** Opening Supplied material block **
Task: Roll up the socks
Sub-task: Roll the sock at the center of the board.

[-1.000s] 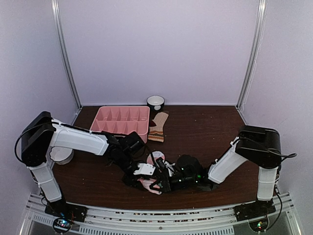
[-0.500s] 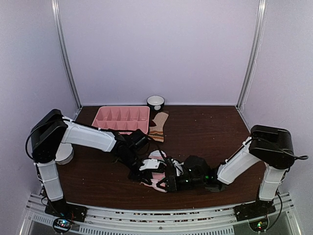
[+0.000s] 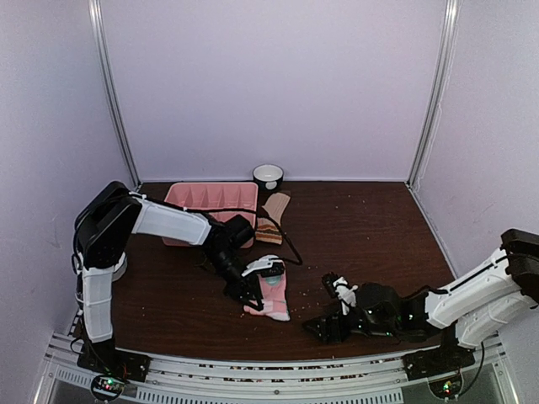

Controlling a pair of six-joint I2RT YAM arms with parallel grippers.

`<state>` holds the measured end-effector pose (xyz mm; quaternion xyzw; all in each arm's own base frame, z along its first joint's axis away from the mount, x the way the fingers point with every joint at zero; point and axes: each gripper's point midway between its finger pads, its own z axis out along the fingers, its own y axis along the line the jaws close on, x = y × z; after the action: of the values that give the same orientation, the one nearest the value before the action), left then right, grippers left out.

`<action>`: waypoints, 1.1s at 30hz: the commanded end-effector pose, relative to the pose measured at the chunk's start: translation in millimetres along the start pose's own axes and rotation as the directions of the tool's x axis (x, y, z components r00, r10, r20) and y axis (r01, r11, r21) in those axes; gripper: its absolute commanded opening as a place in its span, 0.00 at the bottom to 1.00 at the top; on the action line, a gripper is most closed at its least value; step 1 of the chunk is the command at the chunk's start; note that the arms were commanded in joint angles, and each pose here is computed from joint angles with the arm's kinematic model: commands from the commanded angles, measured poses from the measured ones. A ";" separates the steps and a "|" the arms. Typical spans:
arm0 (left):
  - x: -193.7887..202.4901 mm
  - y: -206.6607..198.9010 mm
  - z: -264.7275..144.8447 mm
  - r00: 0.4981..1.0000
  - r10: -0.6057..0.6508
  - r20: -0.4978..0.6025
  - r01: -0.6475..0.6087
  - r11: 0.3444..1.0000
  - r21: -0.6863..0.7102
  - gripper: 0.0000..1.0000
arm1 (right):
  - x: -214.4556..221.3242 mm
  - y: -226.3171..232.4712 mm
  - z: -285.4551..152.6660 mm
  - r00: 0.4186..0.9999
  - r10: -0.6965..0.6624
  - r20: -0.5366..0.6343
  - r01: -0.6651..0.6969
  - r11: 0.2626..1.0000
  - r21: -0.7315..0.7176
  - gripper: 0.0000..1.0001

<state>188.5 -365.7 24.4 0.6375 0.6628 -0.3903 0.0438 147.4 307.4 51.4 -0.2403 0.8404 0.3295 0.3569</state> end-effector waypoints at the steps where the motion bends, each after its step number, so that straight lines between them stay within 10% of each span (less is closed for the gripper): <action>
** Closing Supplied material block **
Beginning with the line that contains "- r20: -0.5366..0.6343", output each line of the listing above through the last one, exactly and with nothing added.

  - r20: -0.5366..0.6343
  - r01: -0.6651..0.6969
  - r11: 0.2626..1.0000
  - r21: -0.7315..0.7176
  - gripper: 0.0000..1.0001

<state>188.5 -365.7 24.4 0.6375 0.6628 -0.3903 0.0438 147.4 307.4 51.4 -0.2403 0.8404 0.3295 0.3569</state> end-effector waypoints at the steps where the motion bends, each after its step number, so that straight lines between them stay within 10% of each span (less is closed for the gripper): <action>

Nothing remains to add to the answer.